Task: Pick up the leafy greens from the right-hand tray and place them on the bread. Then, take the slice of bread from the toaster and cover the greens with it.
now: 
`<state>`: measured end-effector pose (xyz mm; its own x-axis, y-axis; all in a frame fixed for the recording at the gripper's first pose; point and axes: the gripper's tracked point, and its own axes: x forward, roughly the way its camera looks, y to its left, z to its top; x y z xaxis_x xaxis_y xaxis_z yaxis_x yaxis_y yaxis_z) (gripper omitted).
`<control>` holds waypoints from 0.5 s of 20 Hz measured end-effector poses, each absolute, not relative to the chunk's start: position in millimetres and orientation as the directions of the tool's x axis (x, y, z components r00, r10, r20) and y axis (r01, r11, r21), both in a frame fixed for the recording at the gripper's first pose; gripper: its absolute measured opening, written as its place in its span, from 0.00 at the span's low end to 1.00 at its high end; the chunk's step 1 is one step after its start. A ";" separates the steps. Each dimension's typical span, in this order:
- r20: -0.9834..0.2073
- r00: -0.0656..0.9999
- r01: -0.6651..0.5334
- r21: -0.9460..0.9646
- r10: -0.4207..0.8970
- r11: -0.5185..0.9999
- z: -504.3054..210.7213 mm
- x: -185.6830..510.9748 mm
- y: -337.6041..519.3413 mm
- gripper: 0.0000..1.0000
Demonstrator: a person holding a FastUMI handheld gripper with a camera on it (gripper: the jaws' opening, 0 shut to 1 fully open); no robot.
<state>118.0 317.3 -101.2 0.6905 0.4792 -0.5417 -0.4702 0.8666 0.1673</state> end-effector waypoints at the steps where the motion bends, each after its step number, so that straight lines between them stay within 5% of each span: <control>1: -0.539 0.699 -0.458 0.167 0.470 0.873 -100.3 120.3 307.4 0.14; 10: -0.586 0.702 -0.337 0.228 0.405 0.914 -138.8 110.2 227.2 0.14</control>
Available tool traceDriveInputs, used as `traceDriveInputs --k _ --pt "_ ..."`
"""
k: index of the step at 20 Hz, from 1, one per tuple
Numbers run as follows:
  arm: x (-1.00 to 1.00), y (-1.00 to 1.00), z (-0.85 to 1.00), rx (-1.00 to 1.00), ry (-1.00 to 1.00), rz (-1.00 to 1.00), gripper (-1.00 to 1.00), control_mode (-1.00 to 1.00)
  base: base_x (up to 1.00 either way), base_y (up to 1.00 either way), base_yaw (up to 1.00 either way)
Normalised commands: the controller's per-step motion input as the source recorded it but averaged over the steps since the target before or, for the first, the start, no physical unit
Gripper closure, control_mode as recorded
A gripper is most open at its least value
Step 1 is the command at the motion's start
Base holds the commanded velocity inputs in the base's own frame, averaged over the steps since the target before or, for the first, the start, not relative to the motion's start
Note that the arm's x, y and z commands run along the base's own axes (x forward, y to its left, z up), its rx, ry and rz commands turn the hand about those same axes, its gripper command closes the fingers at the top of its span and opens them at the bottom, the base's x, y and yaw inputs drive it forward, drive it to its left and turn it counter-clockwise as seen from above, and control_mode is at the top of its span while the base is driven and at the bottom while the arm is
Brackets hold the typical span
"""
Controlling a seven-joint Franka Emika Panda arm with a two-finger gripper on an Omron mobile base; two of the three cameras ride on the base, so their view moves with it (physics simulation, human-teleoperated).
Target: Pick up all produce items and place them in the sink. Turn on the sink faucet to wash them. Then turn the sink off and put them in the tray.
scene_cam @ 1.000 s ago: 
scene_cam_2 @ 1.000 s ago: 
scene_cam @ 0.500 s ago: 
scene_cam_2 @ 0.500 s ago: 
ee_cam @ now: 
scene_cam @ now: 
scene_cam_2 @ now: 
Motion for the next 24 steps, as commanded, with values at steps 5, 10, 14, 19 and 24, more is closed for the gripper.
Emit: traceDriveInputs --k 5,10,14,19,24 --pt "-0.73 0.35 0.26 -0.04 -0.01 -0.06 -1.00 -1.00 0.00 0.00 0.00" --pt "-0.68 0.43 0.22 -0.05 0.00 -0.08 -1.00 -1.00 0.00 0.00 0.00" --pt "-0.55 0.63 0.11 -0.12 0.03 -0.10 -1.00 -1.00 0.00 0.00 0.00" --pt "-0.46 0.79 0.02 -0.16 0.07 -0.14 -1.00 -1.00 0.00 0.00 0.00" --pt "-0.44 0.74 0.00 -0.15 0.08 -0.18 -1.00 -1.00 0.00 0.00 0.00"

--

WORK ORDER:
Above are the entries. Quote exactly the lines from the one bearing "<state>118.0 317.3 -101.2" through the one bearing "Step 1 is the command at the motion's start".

SOLUTION TO THIS EXERCISE:
<state>118.0 317.3 -101.2 0.6905 0.4792 -0.5417 -0.4702 0.8666 0.1673</state> end-effector waypoints at the steps where the motion bends, each after its step number, so that straight lines between them stay within 5% of each span: <control>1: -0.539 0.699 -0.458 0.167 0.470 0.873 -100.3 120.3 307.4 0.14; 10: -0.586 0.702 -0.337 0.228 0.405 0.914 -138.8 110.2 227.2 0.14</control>
Available tool traceDriveInputs, used as `traceDriveInputs --k _ --pt "_ ..."`
"""
k: index of the step at 20 Hz, from 1, one per tuple
Numbers run as follows:
  arm: x (-1.00 to 1.00), y (-1.00 to 1.00), z (-0.85 to 1.00), rx (-1.00 to 1.00), ry (-1.00 to 1.00), rz (-1.00 to 1.00), gripper (-1.00 to 1.00), control_mode (-1.00 to 1.00)
  base: base_x (up to 1.00 either way), base_y (up to 1.00 either way), base_yaw (up to 1.00 either way)
Normalised commands: the controller's per-step motion input as the source recorded it but averaged over the steps since the target before or, for the first, the start, no physical unit
Gripper closure, control_mode as recorded
A gripper is most open at its least value
Step 1 is the command at the motion's start

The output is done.